■ **WORK ORDER**
Find every line in the data that contains the word "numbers". Return each of those lines.
━━━ GIVEN RECORDS ━━━
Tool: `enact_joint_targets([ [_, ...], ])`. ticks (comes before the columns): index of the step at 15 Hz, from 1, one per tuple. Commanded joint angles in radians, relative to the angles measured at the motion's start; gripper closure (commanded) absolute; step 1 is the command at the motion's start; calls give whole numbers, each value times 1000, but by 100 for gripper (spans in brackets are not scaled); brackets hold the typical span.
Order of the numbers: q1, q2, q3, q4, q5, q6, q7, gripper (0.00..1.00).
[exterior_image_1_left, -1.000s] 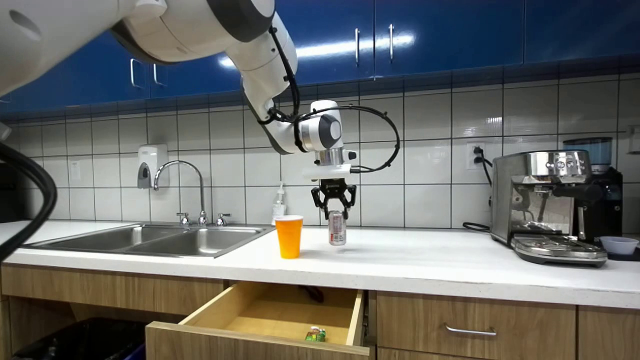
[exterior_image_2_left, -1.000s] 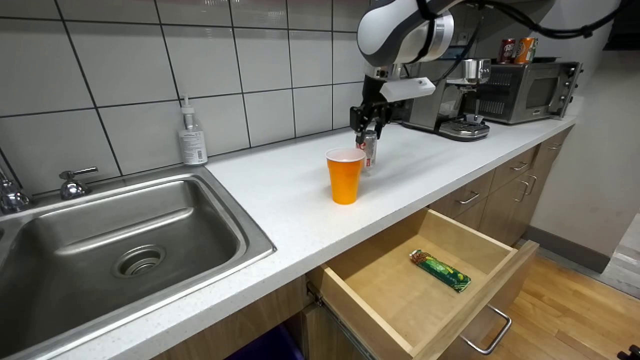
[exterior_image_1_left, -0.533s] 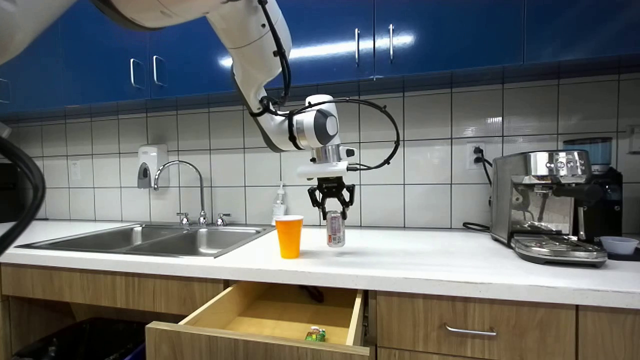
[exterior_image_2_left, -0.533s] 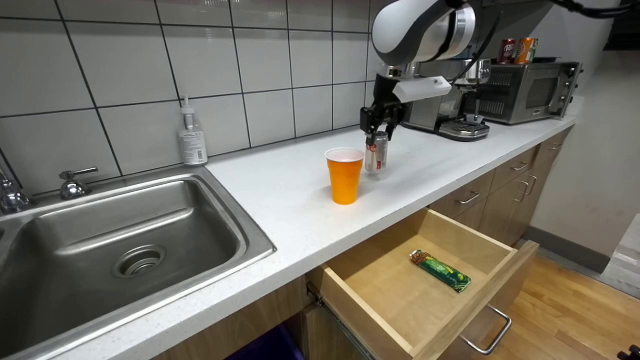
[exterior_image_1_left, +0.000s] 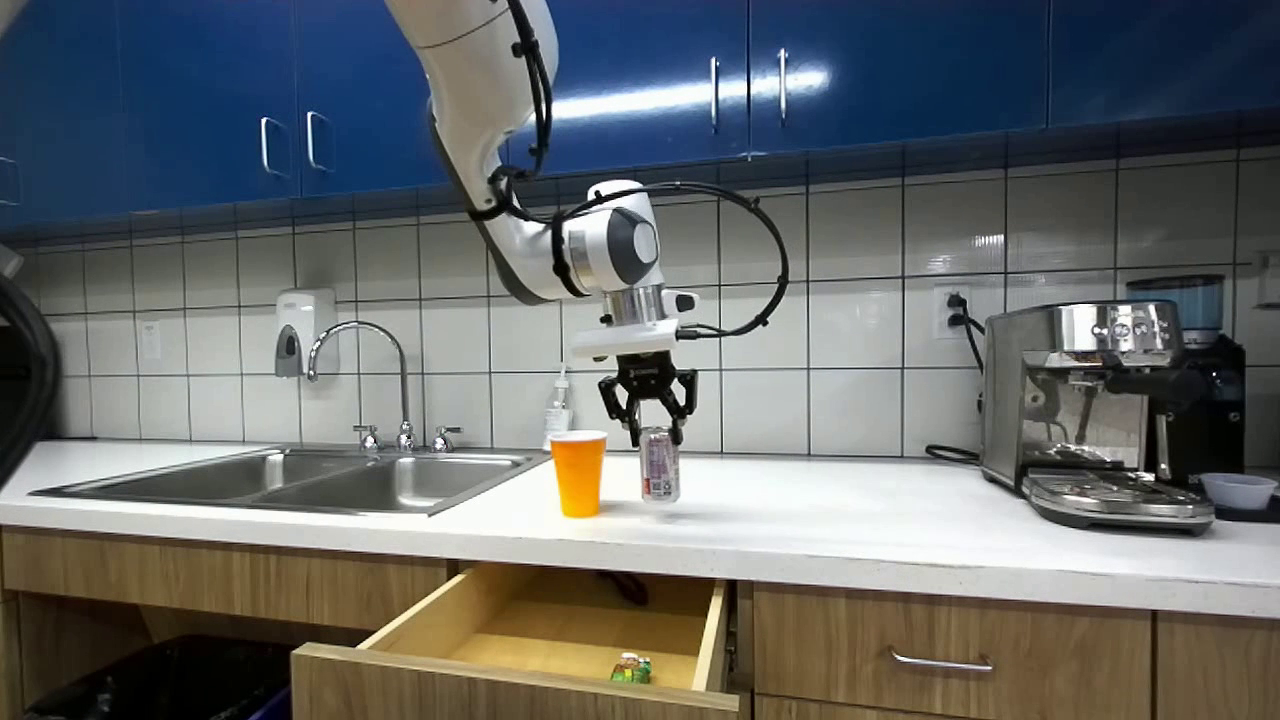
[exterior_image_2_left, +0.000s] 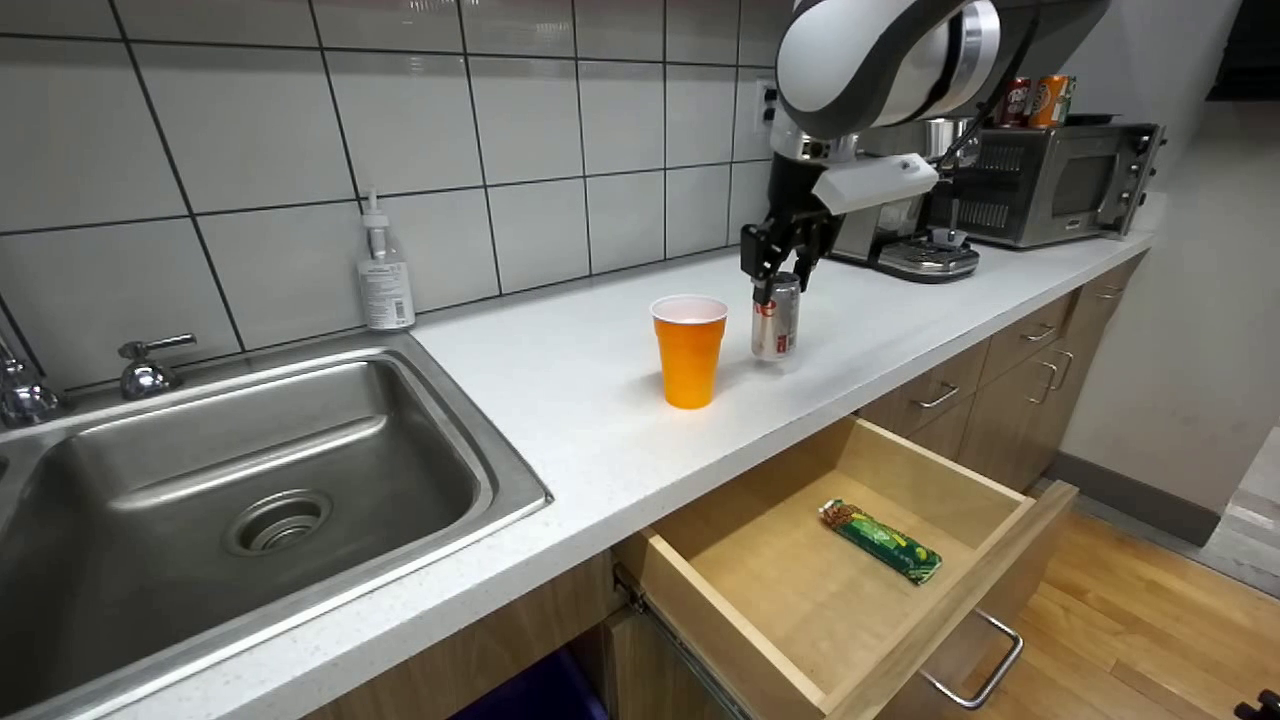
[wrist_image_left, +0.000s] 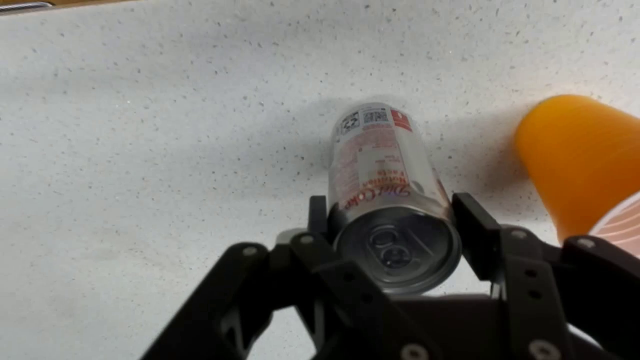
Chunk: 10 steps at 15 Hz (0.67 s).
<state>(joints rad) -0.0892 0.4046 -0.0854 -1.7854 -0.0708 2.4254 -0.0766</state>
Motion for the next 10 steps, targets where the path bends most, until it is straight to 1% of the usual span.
enact_joint_targets([
  [1, 29, -110, -16, -133, -58, 45, 49, 62],
  [10, 57, -222, 13, -289, -61, 75, 28, 62],
])
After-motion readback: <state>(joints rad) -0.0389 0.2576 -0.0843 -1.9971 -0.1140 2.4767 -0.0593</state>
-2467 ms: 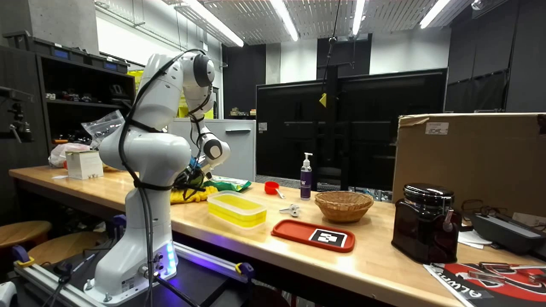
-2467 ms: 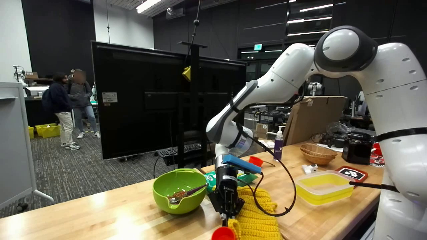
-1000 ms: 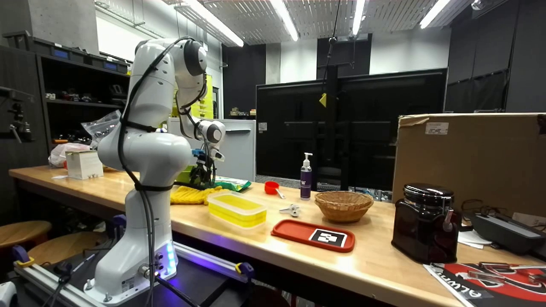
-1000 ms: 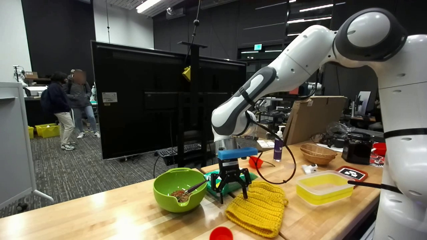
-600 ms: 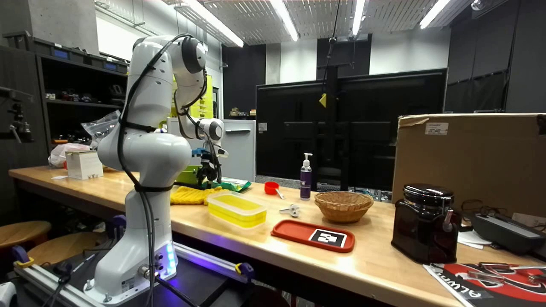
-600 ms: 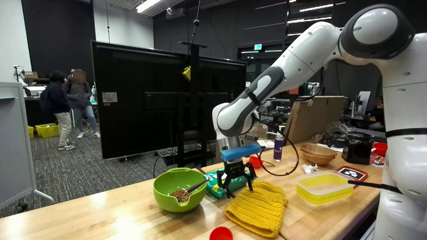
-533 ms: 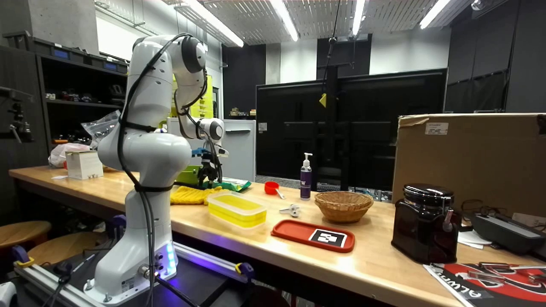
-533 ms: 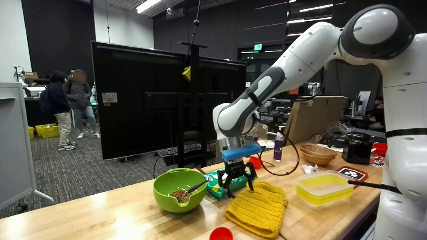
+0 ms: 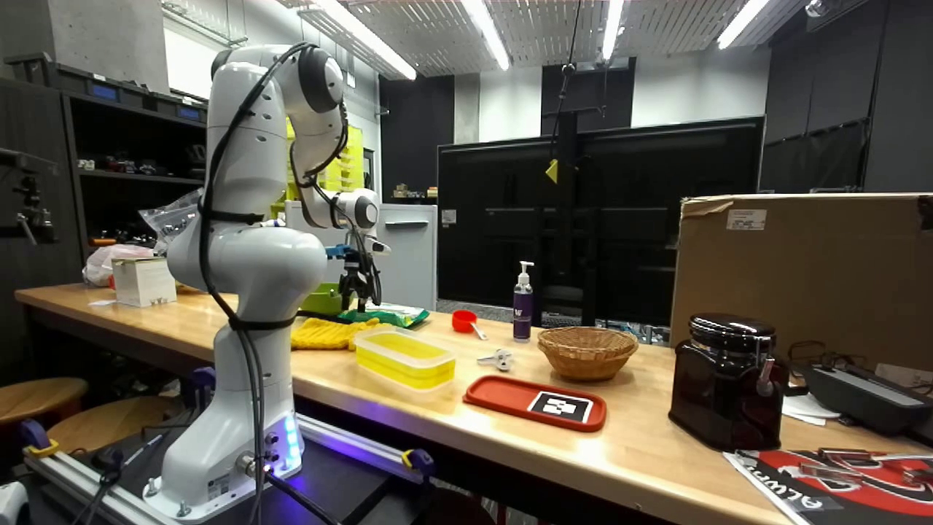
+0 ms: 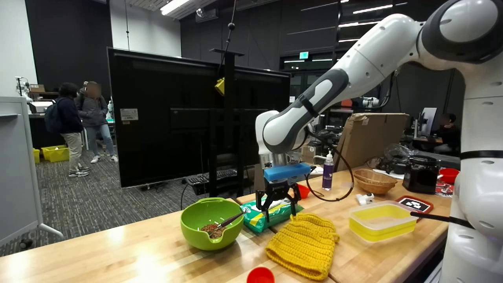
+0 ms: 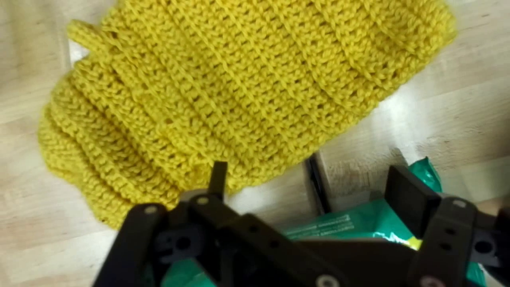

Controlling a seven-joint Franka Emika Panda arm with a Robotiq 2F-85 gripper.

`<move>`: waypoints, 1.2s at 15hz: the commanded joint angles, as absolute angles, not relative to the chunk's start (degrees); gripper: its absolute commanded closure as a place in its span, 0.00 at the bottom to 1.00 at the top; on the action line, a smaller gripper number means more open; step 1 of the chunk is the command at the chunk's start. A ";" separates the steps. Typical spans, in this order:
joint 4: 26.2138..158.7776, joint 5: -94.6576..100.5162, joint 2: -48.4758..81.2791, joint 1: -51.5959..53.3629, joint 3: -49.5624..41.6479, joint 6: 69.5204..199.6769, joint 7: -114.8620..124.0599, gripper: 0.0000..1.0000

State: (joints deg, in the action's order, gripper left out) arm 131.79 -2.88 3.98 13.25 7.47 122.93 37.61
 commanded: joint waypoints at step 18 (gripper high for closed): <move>154.68 -6.59 -7.41 10.08 9.22 138.79 29.55 0.00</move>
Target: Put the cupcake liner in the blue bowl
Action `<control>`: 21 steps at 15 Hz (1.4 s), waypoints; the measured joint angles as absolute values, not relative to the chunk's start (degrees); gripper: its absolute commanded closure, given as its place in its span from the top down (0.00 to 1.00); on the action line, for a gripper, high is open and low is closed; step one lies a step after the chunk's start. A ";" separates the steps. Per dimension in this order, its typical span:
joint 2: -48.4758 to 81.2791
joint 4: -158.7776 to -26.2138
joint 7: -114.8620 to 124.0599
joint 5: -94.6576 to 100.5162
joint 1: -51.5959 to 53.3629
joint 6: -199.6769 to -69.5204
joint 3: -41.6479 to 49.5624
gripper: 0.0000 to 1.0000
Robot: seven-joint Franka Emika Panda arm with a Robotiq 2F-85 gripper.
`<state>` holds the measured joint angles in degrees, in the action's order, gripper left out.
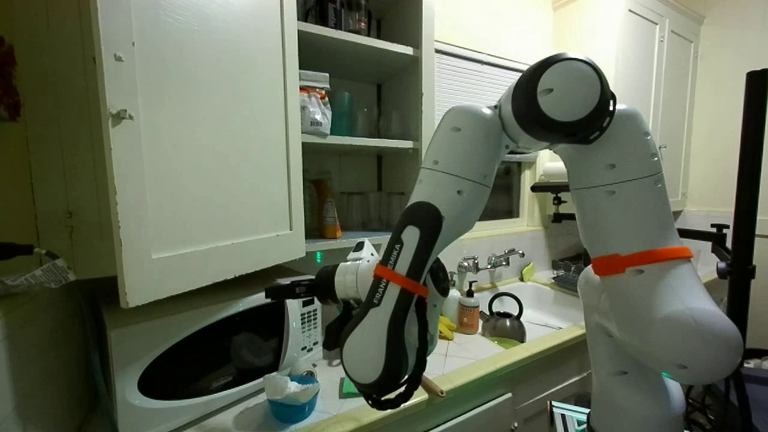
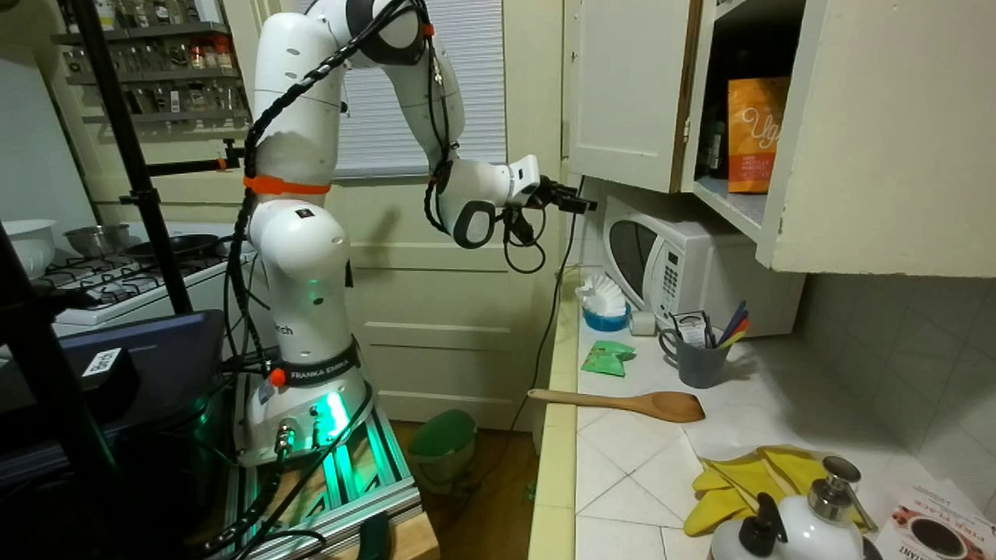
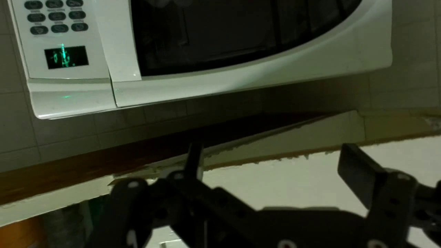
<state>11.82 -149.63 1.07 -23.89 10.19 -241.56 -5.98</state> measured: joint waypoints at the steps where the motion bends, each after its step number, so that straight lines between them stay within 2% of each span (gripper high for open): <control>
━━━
■ **OUTPUT**
Tool: `enact_joint_targets([ [_, ...], ])`. ticks (comes before the columns): index of the step at 15 Hz, from 1, one per tuple. Commanded joint angles in radians, relative to the angles measured at the motion's start; gripper closure (commanded) absolute; step 1 is the command at the motion's start; calls give whole numbers, each value times 1000, but by 100 for gripper (spans in brackets are not scaled); brackets hold the typical span.
Order of the numbers: q1, q2, q3, q4, q5, q6, q7, gripper (0.00..1.00).

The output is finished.